Content starts
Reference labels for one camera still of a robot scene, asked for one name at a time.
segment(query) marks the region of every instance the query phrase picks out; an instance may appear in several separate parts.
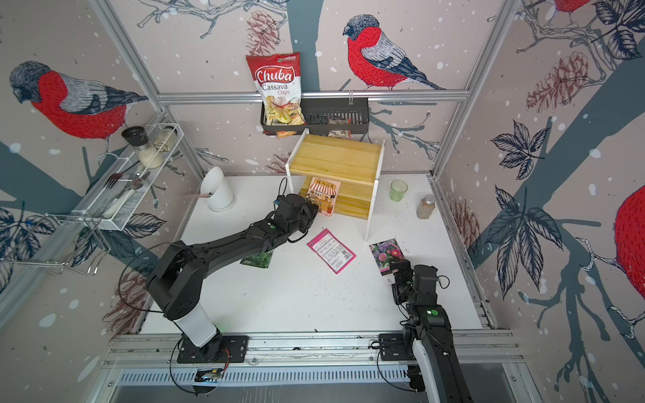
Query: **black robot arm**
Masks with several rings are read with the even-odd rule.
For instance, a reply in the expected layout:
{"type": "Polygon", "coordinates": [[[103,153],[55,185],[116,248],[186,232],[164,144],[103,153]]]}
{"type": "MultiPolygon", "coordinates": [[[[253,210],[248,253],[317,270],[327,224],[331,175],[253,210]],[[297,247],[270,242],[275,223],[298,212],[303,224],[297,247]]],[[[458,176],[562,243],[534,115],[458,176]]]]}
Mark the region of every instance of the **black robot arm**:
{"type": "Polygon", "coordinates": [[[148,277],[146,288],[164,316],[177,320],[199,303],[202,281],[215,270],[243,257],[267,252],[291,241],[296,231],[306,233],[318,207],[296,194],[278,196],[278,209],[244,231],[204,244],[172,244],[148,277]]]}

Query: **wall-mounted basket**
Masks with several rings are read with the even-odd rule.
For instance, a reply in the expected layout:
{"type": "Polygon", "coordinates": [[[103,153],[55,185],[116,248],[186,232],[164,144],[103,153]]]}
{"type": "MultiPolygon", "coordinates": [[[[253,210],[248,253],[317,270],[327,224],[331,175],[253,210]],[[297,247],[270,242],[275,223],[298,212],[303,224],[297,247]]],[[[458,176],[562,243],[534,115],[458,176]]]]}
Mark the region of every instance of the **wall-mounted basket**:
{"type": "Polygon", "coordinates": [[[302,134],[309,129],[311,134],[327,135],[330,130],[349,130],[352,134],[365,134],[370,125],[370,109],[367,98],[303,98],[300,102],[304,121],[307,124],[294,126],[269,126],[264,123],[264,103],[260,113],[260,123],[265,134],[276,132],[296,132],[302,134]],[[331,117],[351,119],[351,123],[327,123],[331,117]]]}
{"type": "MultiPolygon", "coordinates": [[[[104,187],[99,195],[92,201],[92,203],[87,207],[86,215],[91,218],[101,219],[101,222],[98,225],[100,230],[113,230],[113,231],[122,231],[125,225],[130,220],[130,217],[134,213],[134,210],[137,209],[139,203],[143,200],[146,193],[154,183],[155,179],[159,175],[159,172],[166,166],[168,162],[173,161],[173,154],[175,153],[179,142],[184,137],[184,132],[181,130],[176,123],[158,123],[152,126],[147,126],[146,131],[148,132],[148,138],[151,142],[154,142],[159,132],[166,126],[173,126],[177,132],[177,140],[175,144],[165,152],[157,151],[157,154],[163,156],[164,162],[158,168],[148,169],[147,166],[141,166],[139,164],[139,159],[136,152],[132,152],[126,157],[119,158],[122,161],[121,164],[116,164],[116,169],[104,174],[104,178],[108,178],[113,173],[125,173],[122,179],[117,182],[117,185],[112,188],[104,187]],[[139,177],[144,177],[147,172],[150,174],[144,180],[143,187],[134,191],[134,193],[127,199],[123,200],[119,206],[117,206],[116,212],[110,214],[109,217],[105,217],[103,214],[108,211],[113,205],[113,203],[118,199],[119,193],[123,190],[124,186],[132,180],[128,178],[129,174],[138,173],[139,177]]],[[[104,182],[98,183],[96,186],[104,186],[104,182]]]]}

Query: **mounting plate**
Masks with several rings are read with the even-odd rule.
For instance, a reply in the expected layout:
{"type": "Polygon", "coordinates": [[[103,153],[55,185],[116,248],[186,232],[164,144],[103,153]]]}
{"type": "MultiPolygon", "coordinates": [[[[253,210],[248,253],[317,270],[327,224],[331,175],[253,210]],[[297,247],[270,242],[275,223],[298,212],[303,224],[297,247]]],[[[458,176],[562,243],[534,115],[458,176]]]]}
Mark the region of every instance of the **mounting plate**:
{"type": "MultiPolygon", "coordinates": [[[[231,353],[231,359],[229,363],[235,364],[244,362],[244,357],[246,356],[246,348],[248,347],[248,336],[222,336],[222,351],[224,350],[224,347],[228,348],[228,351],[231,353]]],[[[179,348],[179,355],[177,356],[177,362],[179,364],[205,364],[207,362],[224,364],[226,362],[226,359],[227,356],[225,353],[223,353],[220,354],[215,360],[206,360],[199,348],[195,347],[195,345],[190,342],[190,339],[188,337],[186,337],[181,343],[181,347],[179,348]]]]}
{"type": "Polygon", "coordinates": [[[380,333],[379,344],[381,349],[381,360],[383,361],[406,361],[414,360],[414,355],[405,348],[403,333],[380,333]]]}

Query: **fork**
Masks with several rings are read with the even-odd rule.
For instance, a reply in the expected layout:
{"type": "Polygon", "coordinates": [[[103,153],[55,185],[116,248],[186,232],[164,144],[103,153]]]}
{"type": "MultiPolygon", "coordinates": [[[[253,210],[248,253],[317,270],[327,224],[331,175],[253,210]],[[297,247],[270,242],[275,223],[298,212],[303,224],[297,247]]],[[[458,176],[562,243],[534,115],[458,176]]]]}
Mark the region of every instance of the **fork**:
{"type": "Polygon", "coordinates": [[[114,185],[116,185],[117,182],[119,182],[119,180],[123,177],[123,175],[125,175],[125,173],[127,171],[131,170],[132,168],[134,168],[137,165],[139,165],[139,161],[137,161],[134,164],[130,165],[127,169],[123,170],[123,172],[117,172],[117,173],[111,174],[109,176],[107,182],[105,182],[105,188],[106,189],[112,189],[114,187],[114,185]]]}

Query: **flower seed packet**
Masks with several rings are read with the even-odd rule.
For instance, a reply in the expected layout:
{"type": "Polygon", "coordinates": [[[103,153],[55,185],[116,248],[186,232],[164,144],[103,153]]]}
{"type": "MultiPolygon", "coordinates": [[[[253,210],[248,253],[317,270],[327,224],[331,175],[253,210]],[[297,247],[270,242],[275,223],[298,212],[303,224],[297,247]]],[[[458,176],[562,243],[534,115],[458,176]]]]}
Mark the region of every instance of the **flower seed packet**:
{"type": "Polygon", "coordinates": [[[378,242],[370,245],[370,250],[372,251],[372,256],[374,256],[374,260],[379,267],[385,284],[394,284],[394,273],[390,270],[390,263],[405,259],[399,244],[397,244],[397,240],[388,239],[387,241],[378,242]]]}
Content ends
Content starts
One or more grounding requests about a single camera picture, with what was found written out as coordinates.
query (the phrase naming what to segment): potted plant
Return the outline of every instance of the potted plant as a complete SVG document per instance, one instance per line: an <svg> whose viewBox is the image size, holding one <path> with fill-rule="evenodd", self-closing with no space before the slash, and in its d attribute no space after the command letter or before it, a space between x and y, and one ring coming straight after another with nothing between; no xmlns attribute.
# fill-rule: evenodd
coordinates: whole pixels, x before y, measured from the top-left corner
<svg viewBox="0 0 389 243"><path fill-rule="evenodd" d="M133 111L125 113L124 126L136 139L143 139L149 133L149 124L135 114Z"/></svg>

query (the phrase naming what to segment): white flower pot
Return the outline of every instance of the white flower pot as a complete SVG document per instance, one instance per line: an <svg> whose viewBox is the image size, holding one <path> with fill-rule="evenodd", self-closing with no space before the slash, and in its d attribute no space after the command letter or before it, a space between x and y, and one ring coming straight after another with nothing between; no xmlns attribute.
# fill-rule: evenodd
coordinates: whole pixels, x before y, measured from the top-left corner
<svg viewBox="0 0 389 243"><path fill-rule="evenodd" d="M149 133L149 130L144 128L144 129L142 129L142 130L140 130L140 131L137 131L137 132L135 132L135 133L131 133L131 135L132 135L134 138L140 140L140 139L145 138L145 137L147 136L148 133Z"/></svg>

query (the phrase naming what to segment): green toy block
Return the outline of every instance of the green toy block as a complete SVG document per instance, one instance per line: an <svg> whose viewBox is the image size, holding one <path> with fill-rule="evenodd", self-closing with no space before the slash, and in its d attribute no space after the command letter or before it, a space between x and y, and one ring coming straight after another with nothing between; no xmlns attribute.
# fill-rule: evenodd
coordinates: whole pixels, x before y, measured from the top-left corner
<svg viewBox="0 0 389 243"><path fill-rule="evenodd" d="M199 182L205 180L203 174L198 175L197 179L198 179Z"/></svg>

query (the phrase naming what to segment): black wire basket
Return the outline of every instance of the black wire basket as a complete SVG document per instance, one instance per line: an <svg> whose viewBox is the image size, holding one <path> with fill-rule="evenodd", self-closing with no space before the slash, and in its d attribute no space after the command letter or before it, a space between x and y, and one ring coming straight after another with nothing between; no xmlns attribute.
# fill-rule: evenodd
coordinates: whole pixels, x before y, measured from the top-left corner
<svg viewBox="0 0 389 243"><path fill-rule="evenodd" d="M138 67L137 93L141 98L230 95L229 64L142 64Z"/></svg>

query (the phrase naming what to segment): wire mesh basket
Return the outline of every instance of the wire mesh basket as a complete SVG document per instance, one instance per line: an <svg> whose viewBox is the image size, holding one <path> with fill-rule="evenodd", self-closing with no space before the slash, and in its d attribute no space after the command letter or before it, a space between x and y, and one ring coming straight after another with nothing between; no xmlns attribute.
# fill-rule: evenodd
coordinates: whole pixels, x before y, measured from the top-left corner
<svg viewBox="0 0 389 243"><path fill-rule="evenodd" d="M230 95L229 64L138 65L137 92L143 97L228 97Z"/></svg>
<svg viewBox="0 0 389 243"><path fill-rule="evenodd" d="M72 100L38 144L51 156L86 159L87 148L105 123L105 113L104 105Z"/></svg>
Content ends
- AIM OF THE EXERCISE -
Which lines hold the word "white"? Copy each of them from the records.

- SOLUTION BELOW -
query (the phrase naming what to segment): white flower pot
Return the outline of every instance of the white flower pot as a complete SVG document per instance, one instance per line: an <svg> whose viewBox is the image size, holding one <path> with fill-rule="evenodd", self-closing with no space before the slash, and in its d attribute no space after the command letter or before it, a space between x and y, and one ring coming straight after another with nothing between; no xmlns attribute.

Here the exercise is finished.